ABOUT THIS TASK:
Please restate verbatim the lines that open the listing below, ending with the line in which "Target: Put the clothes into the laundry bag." occurs.

+ + + + +

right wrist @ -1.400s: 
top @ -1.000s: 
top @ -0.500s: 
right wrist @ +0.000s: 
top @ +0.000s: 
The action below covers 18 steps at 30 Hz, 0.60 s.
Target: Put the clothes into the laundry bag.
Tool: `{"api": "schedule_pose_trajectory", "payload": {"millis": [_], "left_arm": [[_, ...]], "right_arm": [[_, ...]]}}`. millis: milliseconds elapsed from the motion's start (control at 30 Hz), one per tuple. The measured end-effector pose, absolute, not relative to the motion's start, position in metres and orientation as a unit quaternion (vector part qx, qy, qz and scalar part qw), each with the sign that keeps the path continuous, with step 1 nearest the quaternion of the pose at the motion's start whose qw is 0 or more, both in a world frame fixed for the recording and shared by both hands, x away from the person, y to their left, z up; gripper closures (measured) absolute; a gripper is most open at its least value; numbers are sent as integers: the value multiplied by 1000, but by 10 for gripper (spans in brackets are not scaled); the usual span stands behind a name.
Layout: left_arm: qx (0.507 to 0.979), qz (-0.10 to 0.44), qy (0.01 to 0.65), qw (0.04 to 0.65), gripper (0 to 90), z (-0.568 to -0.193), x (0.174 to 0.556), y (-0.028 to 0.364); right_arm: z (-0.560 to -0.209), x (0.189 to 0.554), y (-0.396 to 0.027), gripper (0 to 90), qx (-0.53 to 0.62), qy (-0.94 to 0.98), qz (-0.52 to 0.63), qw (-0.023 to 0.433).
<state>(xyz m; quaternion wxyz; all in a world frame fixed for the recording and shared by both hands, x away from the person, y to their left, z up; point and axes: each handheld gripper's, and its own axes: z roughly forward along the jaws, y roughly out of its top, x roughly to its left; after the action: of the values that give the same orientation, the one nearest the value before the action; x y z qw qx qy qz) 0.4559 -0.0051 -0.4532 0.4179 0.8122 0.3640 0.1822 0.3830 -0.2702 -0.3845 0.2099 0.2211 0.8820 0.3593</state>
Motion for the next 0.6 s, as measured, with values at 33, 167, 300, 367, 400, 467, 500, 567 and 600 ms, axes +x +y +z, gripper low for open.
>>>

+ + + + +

SOLUTION TO THIS TASK:
right wrist @ -1.400s: 
top @ -1.000s: 
top @ -0.500s: 
right wrist @ +0.000s: 
top @ +0.000s: 
The action below covers 18 steps at 30 Hz, 0.60 s.
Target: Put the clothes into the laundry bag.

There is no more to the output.